Hey Bass Fishing, I just saw this, I don't usually look at this section of OGF. I just posted a report in the SW section about carp fishing on the fly. It's more of a story but hopefully you can get some information from it. Also, I use a 9' 7 weight and a reel with good smooth drag.

http://www.ohiogamefishing.com/threads/i’m-not-sure-how-i-ended-up-here.283842/

Good luck, if you haven't got into them already!


----------



## TheCream (Mar 19, 2009)

Indybio72 said:


> Hi BassFishing123, and welcome to the carp addiction. You got some loaded questions there. There is much info on the Web and some pretty good books on the subject if your interested. Your 5wt, should be okay but truely depends on the size of fish you will be targeting. Small creek carp and a 5wt is good, but in some of the larger river and lake systems you will want an 8wt. As for flies, I'd say match the hatch. If there are crayfish then tie up patterns like that, if not find out what invertebrates are most common (for me it's blood midges, so I tie a small red nymph). And yes you will want to sight fish for them. With carp fishing you got two main challenges (in my mind) first you got to find a feeding target (not always easy) and then presentation, presentation, presentation. Accuracy is key with these guys. You gotta know where they are at. It's very highly unlikely while blind casting to get one. If you can see their mouths then it helps alot to know when they are on the fly. Many times though they have their head buried in the mud and you may only see the tail. This is when accuracy is key, ya gotta put it near where the head should be, and then watch that fish for any changes in movement. It takes practice. Carp have been reported to be one of the most challenging fresh water fish on the fly. Best of luck to you.
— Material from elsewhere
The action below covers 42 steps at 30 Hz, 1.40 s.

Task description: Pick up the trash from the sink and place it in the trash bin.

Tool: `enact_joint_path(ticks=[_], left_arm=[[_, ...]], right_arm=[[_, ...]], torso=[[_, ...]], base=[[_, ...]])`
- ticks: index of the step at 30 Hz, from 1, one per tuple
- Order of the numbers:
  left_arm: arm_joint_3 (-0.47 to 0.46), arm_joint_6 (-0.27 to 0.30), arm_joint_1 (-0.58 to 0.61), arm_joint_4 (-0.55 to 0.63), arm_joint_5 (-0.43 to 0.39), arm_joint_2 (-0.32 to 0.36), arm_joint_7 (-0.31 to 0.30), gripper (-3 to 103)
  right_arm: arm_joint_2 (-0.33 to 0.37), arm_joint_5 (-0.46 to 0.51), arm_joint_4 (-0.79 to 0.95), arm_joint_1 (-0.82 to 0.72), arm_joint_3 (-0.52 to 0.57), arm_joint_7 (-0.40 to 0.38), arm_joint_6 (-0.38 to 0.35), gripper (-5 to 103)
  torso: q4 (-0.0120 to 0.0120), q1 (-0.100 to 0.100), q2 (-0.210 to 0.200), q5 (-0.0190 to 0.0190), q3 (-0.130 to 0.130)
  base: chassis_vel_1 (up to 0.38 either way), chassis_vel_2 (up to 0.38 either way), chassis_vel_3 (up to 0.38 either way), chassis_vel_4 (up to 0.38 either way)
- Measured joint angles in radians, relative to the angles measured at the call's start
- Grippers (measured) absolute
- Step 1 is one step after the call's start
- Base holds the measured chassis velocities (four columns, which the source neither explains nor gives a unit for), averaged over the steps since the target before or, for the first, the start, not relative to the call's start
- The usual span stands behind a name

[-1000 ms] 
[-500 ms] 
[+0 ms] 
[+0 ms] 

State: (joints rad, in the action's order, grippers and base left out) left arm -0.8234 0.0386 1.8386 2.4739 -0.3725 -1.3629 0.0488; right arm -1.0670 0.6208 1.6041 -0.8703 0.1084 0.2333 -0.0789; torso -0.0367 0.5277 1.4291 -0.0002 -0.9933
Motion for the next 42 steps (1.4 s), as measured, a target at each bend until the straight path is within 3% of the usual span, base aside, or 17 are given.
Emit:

This is why I would say I need more specifics on where you would be fishing, what water types. IndyBio does great on small red blood midges...and I have seen the proof...and I can promise you that mud flat fish where I target them would never find that fly. What is a good choice in clean flowing water, for me, will be night-and-day different from what I would use on a mud flat with feeding carp. I fish more mud flats with dirty water and fish more dragon/damsel/craw styled patterns that are solid black in color 95% of the time. I also use bigger flies than some around here, with some of the small articulated carp flies I use being a few inches long as opposed to a small single hook nymph. The cool thing about carp is that even on an articulated pattern I tie that might be 2.5-3" long, I can use a relatively small hook at the head because of the way they take a fly. They don't nibble, in my experience, at all. If they think it's food, they suck that thing in and the whole fly goes in. So even on longer patterns, a single hook at the head results in about 100% hookups.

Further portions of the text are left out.